> [What you are asked to do]: What is needed is a word-for-word transcript of the listing, free of pictures.
** Opening Provided material block **
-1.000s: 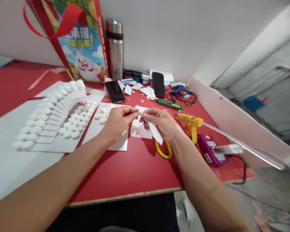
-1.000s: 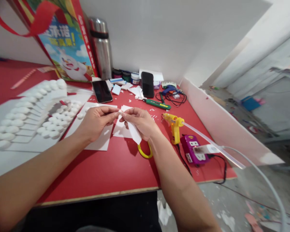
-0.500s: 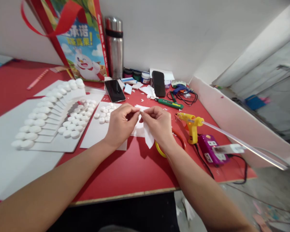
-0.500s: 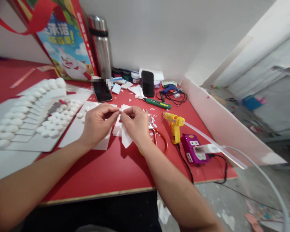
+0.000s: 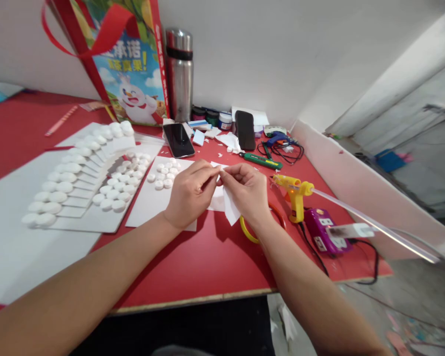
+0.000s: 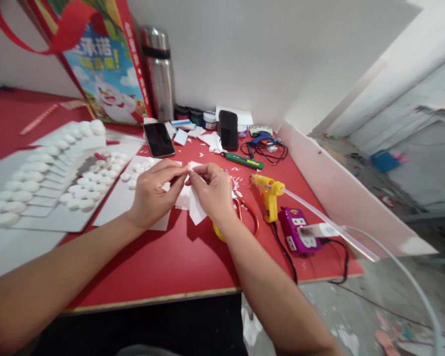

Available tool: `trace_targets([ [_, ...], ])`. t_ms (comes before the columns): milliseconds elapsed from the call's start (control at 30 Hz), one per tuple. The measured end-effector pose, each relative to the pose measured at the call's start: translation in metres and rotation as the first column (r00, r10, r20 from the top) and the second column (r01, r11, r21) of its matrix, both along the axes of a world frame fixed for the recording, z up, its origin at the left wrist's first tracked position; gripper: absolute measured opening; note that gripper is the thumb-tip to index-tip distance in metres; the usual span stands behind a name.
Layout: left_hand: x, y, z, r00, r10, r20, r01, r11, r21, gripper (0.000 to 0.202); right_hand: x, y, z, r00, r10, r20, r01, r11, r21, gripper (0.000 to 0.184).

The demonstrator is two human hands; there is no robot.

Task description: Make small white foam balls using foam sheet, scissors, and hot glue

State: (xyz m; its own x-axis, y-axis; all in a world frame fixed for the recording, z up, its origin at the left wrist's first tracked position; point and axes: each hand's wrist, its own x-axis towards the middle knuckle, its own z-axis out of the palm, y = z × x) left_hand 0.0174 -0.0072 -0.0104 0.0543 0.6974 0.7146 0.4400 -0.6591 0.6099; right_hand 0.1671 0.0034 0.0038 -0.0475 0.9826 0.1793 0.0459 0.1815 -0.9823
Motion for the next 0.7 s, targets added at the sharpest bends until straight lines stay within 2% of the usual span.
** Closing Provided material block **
> [Written response]:
-1.000s: 
-1.000s: 
-0.500s: 
-0.500s: 
+0.000s: 
+0.000s: 

Available tool: `trace_targets([ [_, ...], ])`. t_ms (comes before the columns): milliseconds elapsed from the call's start (control at 30 Hz), one per tuple. The measured end-effector pose, each relative to the pose measured at the call's start: translation in metres and rotation as the first column (r00, r10, r20 from the top) and the second column (r01, r11, r21) of its matrix, both along the axes of a world frame fixed for the recording, z up, its origin at the left wrist's first tracked position; gripper: absolute measured opening; note that gripper is the thumb-tip to index-tip distance in metres; the usual span stands behind a name.
Layout: left_hand: x, y, z, r00, r10, r20, r01, r11, r21, gripper (0.000 to 0.202); right_hand: x, y, z, r00, r10, r20, r01, r11, r21, gripper (0.000 to 0.184).

The demonstrator is two human hands; there is no robot.

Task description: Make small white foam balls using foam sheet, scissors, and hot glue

State: (xyz m; its own x-axis, y-axis; all in a world frame fixed for the recording, z up, its origin at the left wrist's first tracked position; point and axes: each hand's wrist, its own x-axis towards the middle knuckle, its own z-axis out of the palm, y = z × x) left_hand 0.0174 -0.0072 -0.0104 0.0543 0.6974 0.7146 0.4400 -0.6591 0.6099; right_hand 0.1671 0.0034 0.0038 -0.0475 0.9826 0.1793 0.0459 0.1815 -0.9823
Motion for the next 0.7 s, targets added at the sharpest bends until straight lines stay within 2% of the usual span.

No more output will be added to the exercise.